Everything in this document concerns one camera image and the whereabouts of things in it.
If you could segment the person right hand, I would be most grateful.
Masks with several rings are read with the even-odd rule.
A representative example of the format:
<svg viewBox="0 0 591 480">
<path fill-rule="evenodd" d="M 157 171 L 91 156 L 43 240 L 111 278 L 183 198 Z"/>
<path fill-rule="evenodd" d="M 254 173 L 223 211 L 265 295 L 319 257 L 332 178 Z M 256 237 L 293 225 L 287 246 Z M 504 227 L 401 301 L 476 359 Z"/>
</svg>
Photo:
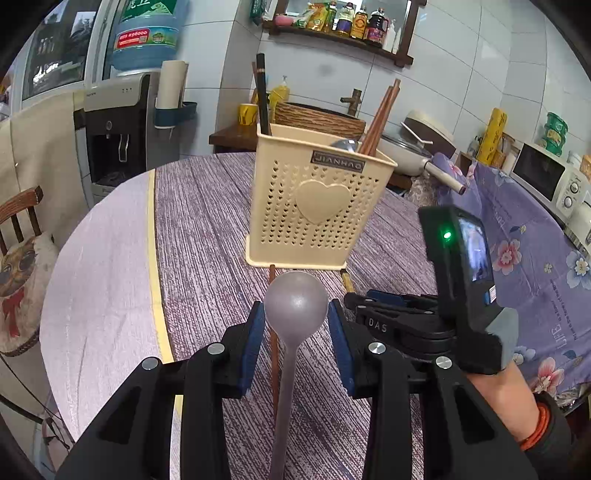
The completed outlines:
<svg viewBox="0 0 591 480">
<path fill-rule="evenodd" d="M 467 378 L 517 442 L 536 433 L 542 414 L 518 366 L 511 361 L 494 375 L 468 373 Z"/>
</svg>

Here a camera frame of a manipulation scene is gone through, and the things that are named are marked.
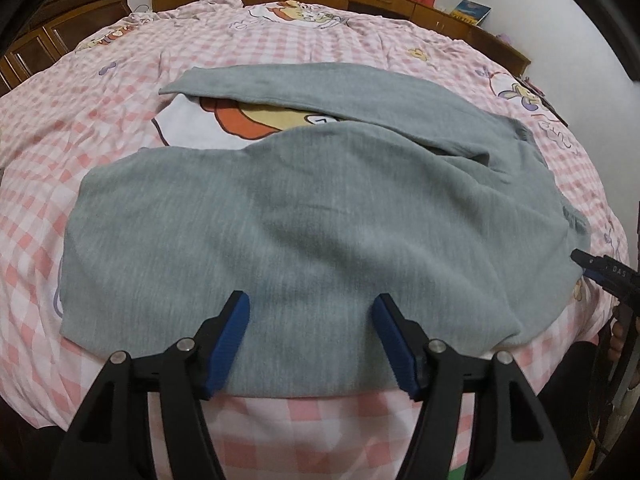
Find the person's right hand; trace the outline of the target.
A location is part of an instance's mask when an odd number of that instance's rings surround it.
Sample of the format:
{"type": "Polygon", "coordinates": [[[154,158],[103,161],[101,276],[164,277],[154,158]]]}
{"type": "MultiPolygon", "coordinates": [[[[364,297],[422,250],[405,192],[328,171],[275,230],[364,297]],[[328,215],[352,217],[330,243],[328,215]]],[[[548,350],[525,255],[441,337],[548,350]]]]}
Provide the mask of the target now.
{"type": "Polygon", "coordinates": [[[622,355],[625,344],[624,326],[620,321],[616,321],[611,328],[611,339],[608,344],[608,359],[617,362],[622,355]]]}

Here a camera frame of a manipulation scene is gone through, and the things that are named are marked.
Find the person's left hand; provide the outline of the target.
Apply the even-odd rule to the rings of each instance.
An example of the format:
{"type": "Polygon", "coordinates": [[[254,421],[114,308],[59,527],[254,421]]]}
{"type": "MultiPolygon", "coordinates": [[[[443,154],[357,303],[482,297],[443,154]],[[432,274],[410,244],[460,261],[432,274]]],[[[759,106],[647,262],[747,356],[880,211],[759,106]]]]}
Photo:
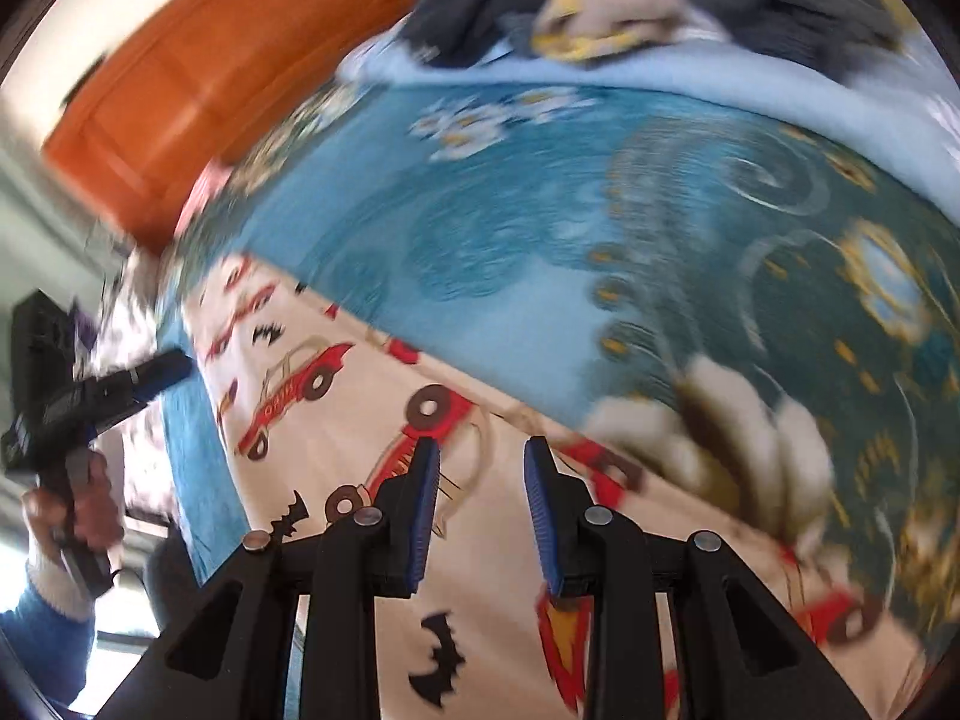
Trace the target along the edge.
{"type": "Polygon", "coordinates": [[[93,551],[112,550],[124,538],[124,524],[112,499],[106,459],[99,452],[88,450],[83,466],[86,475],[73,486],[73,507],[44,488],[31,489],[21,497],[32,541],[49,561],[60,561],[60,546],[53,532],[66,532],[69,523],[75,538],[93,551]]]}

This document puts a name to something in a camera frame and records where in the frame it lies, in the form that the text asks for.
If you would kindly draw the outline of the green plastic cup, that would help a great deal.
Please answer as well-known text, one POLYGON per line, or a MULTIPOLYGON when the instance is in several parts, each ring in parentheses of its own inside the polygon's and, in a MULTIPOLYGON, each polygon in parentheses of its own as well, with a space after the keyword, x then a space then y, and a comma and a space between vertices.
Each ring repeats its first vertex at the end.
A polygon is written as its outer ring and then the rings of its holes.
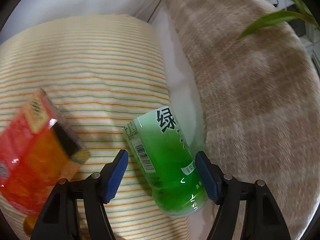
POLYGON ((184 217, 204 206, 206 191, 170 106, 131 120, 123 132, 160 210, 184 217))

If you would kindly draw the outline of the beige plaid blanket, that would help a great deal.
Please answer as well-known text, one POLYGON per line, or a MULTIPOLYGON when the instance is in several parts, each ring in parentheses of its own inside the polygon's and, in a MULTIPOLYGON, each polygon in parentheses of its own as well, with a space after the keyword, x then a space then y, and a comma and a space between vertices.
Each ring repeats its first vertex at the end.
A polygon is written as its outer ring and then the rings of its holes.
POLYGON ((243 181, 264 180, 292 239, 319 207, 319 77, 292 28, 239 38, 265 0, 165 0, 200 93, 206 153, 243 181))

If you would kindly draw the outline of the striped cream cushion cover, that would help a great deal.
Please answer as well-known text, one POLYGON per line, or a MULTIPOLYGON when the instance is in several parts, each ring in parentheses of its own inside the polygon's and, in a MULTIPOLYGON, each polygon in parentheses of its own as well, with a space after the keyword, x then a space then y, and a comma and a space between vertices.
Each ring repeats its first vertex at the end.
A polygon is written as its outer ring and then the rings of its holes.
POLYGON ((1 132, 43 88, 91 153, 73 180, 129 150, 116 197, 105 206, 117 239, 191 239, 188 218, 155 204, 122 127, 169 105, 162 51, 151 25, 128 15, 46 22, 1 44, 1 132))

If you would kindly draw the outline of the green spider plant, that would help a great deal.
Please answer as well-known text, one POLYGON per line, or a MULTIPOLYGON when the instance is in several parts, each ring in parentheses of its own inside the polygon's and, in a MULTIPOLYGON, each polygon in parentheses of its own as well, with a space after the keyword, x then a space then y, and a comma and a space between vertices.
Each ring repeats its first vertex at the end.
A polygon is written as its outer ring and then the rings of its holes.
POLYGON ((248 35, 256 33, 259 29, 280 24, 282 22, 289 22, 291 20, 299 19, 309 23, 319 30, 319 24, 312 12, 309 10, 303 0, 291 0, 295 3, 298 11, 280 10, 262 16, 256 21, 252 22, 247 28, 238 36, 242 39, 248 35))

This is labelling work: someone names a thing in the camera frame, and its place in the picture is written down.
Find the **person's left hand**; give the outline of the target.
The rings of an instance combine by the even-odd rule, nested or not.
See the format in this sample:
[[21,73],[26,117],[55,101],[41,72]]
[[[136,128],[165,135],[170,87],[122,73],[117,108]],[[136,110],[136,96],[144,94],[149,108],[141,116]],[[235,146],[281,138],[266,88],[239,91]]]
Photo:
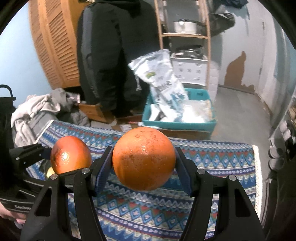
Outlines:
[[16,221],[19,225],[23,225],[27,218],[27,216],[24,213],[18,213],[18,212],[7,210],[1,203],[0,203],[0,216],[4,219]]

Aim of the task: Set down exactly the lines above, from the line containing "An example of" through the line containing "If you would kindly draw the outline of the green plastic". Skip the pictures.

Answer area:
An example of the format:
{"type": "Polygon", "coordinates": [[[254,421],[114,308],[59,527],[254,421]]]}
{"type": "MultiPolygon", "coordinates": [[[[443,154],[357,303],[482,297],[443,154]],[[432,274],[410,244],[460,261],[432,274]]],[[[759,106],[647,262],[747,356],[880,211],[759,106]]]]}
Photo:
Trace the target along the edge.
{"type": "Polygon", "coordinates": [[[93,551],[112,550],[124,538],[124,524],[112,499],[106,459],[99,452],[88,450],[83,466],[86,475],[73,486],[73,507],[44,488],[31,489],[21,497],[32,541],[49,561],[60,561],[60,546],[53,532],[66,532],[69,523],[75,538],[93,551]]]}

This document puts a name to something in a camera frame and records where in the frame it lies, in the form that the text asks for.
If you would kindly draw the outline of the green plastic cup, that would help a great deal.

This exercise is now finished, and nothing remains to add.